Down to the last character, repeat the data that follows.

*** Data segment ***

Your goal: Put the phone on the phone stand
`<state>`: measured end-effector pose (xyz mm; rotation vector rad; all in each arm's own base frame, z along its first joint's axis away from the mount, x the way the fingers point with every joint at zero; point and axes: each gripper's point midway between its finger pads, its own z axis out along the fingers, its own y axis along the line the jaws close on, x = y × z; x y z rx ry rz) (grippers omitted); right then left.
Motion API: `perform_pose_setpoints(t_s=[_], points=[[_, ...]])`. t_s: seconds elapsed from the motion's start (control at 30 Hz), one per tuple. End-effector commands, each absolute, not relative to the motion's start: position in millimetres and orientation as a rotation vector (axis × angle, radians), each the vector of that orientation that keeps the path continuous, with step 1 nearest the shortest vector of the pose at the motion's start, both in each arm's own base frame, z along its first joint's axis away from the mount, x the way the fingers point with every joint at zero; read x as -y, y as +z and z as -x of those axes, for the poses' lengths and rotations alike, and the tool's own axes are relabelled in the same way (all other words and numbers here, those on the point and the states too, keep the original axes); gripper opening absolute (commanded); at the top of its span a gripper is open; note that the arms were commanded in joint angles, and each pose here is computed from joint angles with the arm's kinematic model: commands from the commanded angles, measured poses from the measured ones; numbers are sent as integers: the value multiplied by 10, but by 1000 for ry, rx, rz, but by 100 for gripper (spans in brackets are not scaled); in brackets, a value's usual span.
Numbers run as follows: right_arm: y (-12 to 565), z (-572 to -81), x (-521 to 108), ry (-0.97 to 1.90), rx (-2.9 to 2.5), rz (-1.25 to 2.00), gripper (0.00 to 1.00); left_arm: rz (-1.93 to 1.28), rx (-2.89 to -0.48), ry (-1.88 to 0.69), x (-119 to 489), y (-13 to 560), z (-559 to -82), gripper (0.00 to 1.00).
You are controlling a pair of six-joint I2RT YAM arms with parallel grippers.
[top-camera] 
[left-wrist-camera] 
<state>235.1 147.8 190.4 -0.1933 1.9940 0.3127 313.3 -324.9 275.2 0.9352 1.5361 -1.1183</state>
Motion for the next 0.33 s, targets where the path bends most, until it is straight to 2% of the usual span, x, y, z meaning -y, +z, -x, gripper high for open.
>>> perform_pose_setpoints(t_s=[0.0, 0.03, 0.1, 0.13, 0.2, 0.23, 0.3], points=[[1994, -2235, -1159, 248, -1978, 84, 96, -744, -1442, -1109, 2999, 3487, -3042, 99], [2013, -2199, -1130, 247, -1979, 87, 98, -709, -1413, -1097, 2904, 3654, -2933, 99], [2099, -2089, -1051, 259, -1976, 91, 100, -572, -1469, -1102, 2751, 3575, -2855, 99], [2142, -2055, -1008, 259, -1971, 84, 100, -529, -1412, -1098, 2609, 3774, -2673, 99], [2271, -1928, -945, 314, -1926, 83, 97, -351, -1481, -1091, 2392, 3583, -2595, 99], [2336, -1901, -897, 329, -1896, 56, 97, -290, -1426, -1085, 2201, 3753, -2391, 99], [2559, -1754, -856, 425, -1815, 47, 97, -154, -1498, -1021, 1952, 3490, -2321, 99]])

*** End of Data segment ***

__Written response__
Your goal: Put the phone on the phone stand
`<state>`: measured end-effector pose (xyz mm; rotation vector rad; all in each arm's own base frame, z along its first joint's axis away from the mount, x the way the fingers point with every joint at zero; point and axes: each gripper's point midway between its finger pads, its own z axis out along the fingers, its own y axis along the line the jaws close on, x = y × z; x y z rx ry rz) (grippers omitted); right then left.
Motion API: `perform_pose_setpoints(t_s=[_], points=[[_, ...]])`. t_s: seconds elapsed from the motion's start (control at 30 Hz), one per tuple. End-effector commands, each absolute, not relative to the motion's start: position in millimetres and orientation as a rotation vector (axis × angle, radians), each the vector of that orientation that keeps the path continuous, with step 1 nearest the shortest vector of the pose at the motion's start, both in each arm's own base frame, z along its first joint's axis away from the mount, x the way the fingers point with every joint at zero; read x as -y, y as +z and z as -x of those axes, for the poses' lengths and rotations alike, and the tool's own axes are relabelled in the same way (all other words and numbers here, those on the point and the states too, keep the original axes); gripper opening absolute (commanded); at the top of its span a gripper is open; note that the arms were commanded in joint angles, and each pose here is computed from joint angles with the arm's kinematic model: commands from the commanded angles, measured poses from the measured ones; numbers are sent as integers: the value multiplied by 10, but by 1000 for ry, rx, rz, but by 100 for gripper (spans in brackets are not scaled); in brackets, a value's usual span.
Numbers run as follows: right_arm: y (-12 to 565), z (-572 to -81), x (-521 to 108), ry (-0.97 to 1.90), rx (-2.9 to 2.5), rz (-1.25 to 2.00), gripper (0.00 to 1.00); left_arm: rz (-1.93 to 1.28), rx (-2.89 to -0.48), ry (-1.88 to 0.69), x (-119 to 489), y (-13 to 560), z (-559 to -82), gripper (0.00 to 1.00).
You are controlling a pair of six-joint I2RT YAM arms with parallel grippers.
[top-camera] 
[left-wrist-camera] 
<state>235.1 147.8 190.4 -0.1933 1.9940 0.3127 313.3 -324.9 275.2 0.9352 1.5361 -1.1183</state>
Motion for the next 0.33 s, targets where the path bends most, until it is straight to 2% of the usual span, x, y, z meaning -y, +z, -x, gripper high for open.
>>> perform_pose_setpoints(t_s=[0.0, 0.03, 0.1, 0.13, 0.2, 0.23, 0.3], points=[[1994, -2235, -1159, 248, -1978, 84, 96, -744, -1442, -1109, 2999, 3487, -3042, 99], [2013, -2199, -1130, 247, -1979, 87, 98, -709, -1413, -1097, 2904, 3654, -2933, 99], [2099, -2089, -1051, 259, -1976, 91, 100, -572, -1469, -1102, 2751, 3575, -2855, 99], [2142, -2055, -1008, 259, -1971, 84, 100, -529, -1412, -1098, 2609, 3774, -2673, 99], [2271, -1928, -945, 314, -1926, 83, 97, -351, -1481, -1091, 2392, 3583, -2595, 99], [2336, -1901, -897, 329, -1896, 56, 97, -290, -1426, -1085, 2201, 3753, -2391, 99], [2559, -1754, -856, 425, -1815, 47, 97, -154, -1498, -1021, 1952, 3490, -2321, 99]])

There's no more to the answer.